[Data entries]
• • • •

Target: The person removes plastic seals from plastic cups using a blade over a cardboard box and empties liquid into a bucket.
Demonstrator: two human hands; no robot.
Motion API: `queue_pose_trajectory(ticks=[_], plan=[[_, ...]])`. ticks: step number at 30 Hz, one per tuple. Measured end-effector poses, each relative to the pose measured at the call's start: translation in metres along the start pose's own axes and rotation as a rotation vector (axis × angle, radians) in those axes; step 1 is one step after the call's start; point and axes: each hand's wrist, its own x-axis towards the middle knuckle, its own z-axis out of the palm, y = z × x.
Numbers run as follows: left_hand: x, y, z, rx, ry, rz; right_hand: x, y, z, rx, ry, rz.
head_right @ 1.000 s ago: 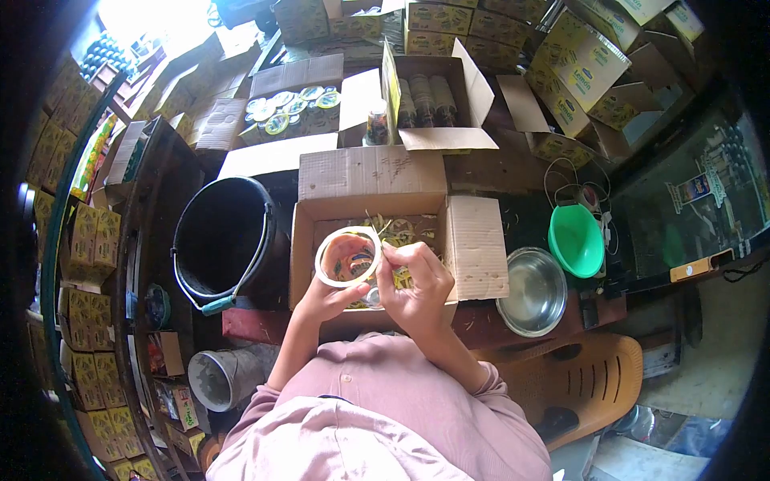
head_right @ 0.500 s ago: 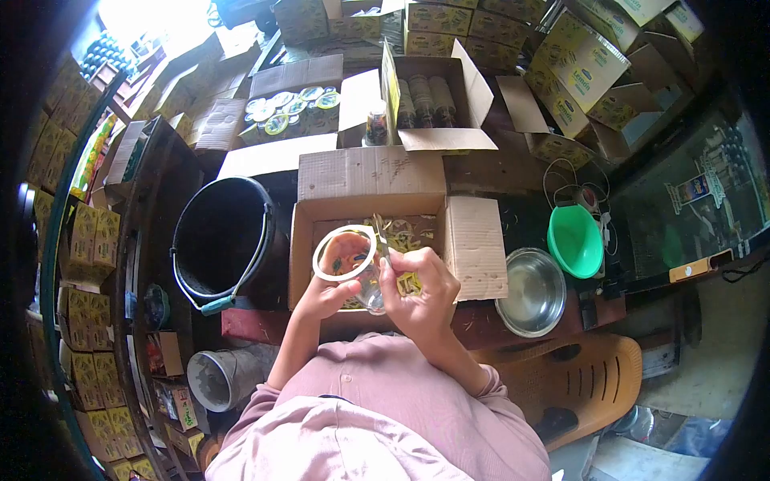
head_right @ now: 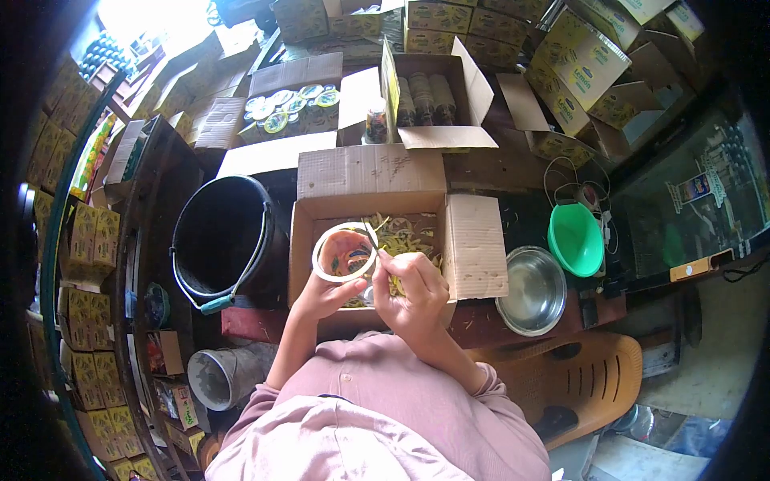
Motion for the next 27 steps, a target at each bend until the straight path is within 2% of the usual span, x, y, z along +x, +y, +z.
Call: queue_pose_trajectory(ticks=[8,14,18,24,27], plan=[[0.001,0.007,0.001,0.109,-0.034,0.003,0.004,0.007,0.002,-0.024,-0.02,0.008],[0.003,0.009,0.001,0.079,-0.068,-0.009,0.002,0.012,-0.001,0.198,-0.043,0.251],[0.002,0.004,-0.002,-0.022,-0.058,-0.012,-0.001,0.012,-0.002,0.161,-0.017,0.211],[0.001,0.005,-0.002,0.083,-0.046,-0.017,-0.002,0.006,-0.004,0.054,-0.042,0.114],[0.001,0.006,-0.001,0.042,-0.04,-0.029,-0.001,0.008,-0.001,0.013,-0.025,0.064]])
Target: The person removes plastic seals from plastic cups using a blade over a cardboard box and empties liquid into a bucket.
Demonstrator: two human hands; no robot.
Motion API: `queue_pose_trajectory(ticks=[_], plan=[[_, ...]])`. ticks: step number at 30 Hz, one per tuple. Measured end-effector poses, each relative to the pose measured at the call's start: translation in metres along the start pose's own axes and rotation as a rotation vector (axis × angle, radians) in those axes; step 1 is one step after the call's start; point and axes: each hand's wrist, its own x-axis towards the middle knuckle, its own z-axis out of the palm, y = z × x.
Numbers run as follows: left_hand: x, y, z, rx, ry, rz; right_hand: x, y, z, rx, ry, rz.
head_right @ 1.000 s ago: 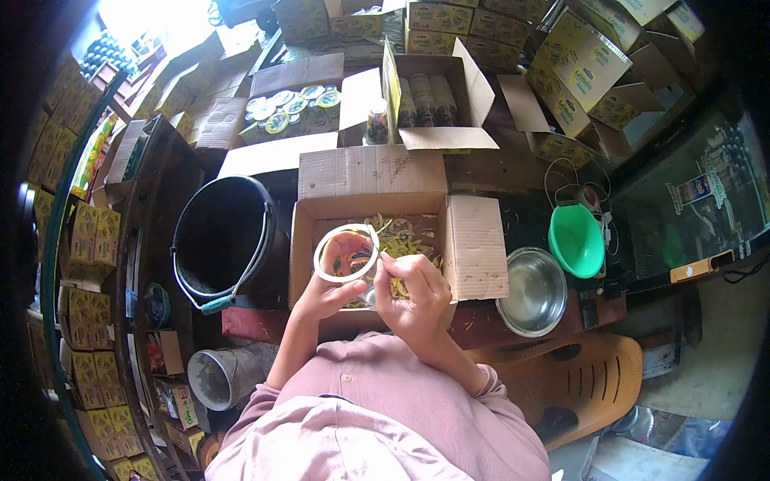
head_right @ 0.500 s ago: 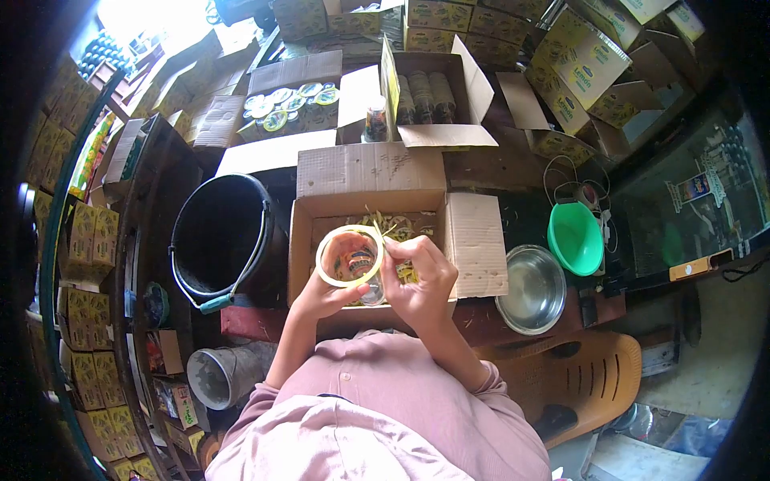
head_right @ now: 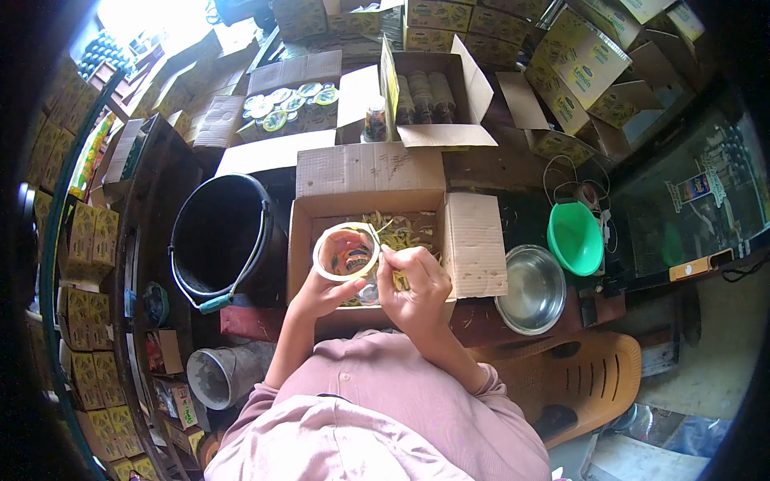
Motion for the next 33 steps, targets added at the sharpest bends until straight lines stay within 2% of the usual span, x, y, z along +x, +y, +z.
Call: queue_pose_trajectory(ticks=[3,5,9,21,29,33], plan=[[0.0,0.002,-0.004,0.173,-0.061,0.024,0.003,0.002,0.001,0.004,-0.02,-0.012],[0.0,0.004,-0.002,0.152,-0.058,0.053,0.007,0.006,-0.001,0.032,-0.049,0.0],[0.0,0.0,-0.005,0.094,-0.048,0.036,0.007,0.015,-0.004,0.273,-0.089,0.186],[0.003,-0.003,-0.004,0.113,-0.103,0.073,0.003,0.011,-0.003,0.226,-0.072,0.169],[-0.001,-0.013,-0.004,-0.251,-0.055,0.002,0.0,0.002,-0.007,0.261,-0.051,0.259],[0.001,-0.012,-0.003,-0.223,-0.042,0.059,-0.004,-0.002,-0.002,0.232,-0.05,0.215]])
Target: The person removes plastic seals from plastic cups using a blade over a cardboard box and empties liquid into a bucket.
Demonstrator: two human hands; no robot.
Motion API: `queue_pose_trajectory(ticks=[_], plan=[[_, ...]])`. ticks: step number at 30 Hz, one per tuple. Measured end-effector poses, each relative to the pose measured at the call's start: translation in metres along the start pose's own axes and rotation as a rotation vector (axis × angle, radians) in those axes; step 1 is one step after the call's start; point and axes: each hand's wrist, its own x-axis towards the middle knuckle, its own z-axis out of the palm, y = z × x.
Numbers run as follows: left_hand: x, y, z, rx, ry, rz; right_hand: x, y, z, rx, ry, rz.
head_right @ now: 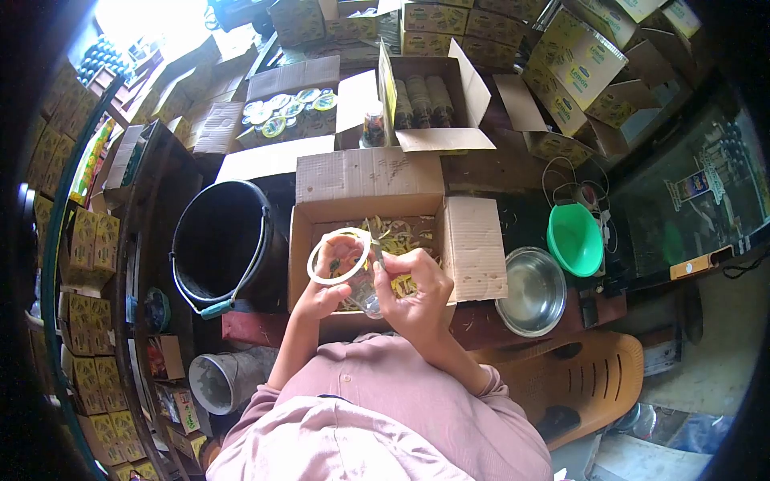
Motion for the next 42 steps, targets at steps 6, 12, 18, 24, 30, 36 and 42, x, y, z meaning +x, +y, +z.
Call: queue_pose_trajectory(ticks=[6,12,18,24,30,36,42], plan=[[-0.004,-0.002,-0.006,0.077,-0.005,-0.021,0.004,-0.004,0.006,-0.12,0.029,-0.118],[-0.004,0.001,-0.001,0.201,-0.029,-0.028,0.01,-0.002,0.004,-0.157,0.033,-0.155],[0.003,0.002,0.001,0.04,-0.003,-0.044,0.01,0.003,0.001,-0.031,0.024,-0.033],[0.004,0.002,0.007,-0.037,0.098,0.021,0.008,0.001,0.004,-0.136,0.045,-0.135],[0.005,0.001,0.01,0.217,0.122,0.116,0.004,0.004,0.007,-0.224,0.045,-0.217],[0.004,-0.006,0.004,0.38,0.067,0.166,0.009,0.005,0.005,-0.169,0.041,-0.18],[0.004,-0.003,0.0,0.436,0.041,0.148,0.006,0.006,0.004,-0.166,0.031,-0.181]])
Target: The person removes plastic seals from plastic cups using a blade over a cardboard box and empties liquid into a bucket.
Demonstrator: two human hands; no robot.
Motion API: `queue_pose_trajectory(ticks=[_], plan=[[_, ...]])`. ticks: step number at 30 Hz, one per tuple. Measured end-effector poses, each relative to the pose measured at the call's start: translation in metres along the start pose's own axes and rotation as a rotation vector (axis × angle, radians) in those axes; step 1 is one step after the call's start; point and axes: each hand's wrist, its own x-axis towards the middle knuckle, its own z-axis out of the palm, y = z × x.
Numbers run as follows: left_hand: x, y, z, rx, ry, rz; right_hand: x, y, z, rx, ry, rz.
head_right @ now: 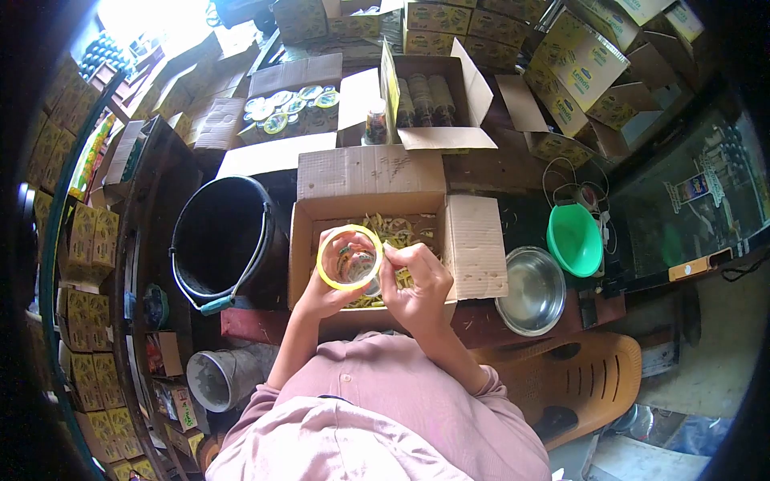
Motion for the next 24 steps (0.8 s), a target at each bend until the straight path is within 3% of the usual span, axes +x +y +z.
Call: queue_pose_trajectory(ticks=[12,16,19,24], plan=[[-0.004,0.002,0.0,-0.188,-0.015,-0.134,0.001,-0.002,-0.004,0.15,-0.031,0.15],[0.0,0.01,0.002,-0.385,-0.003,-0.159,0.0,-0.003,-0.002,0.153,-0.019,0.166],[-0.002,0.005,0.004,-0.245,0.051,-0.164,0.003,-0.009,-0.001,0.11,-0.016,0.121],[-0.001,0.008,0.009,-0.27,0.125,-0.121,-0.003,-0.007,-0.001,0.112,0.017,0.104]])
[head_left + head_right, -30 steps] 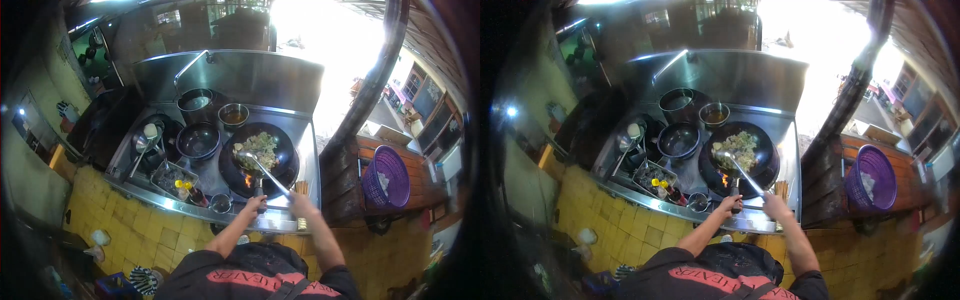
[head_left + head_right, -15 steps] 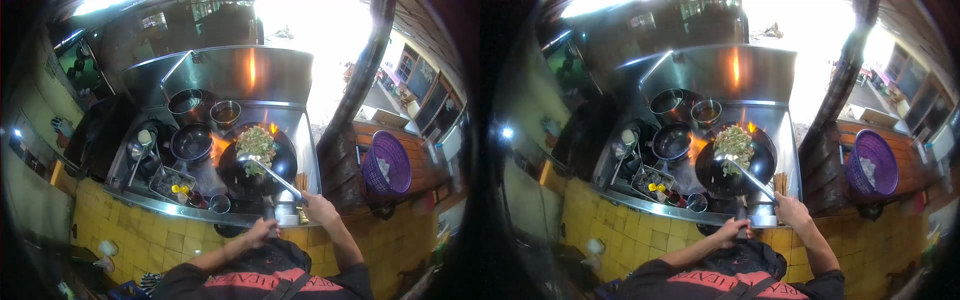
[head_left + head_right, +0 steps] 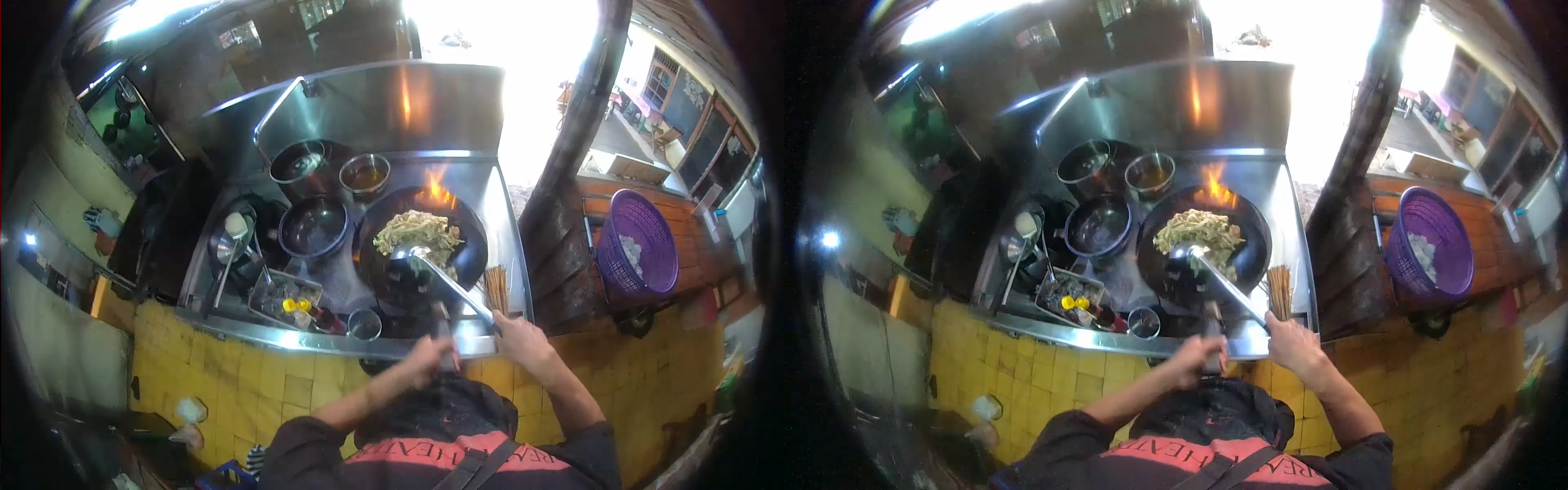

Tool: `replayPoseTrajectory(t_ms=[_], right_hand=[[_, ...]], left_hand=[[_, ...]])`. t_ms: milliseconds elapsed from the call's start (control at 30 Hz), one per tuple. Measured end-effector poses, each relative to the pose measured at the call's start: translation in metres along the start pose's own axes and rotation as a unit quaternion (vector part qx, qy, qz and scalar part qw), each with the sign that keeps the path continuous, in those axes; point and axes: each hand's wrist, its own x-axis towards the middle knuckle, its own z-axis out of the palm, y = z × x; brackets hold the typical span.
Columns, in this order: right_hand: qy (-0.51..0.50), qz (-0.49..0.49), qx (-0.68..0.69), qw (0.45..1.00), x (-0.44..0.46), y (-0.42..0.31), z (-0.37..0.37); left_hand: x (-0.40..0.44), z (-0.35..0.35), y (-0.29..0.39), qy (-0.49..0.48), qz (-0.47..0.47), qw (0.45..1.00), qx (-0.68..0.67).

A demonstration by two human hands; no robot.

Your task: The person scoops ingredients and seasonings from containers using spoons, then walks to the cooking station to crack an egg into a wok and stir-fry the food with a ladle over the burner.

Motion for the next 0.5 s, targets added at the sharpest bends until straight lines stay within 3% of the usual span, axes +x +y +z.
replayPoseTrajectory(t_ms=[133,200,333,400,500], right_hand=[[-0.003,-0.026,-0.006,1.0,-0.004,0.004,-0.003],[0.012,0.016,-0.011,1.0,0.006,0.002,0.004],[0.026,0.018,0.007,0.999,0.007,0.0,0.002],[0.014,0.014,0.001,1.0,0.0,-0.002,-0.01],[-0.037,0.008,0.018,0.999,-0.01,-0.008,-0.025]], left_hand=[[0.057,-0.045,0.019,0.046,0.009,0.978,-0.204],[0.047,-0.028,-0.003,0.086,0.059,0.991,-0.082],[-0.007,0.015,-0.023,0.013,-0.036,0.99,-0.137],[-0.001,0.001,-0.001,-0.014,-0.023,0.999,-0.031],[0.04,-0.045,0.022,-0.022,-0.029,0.975,-0.221]])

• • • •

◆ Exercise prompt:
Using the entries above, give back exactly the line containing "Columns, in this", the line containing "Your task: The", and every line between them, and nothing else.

◆ Written answer:
Columns, in this order: right_hand: qy (-0.51..0.50), qz (-0.49..0.49), qx (-0.68..0.69), qw (0.45..1.00), x (-0.44..0.46), y (-0.42..0.31), z (-0.37..0.37); left_hand: x (-0.40..0.44), z (-0.35..0.35), y (-0.29..0.39), qy (-0.49..0.48), qz (-0.47..0.47), qw (0.45..1.00), qx (-0.68..0.67).

A demonstration by two human hands; no robot.

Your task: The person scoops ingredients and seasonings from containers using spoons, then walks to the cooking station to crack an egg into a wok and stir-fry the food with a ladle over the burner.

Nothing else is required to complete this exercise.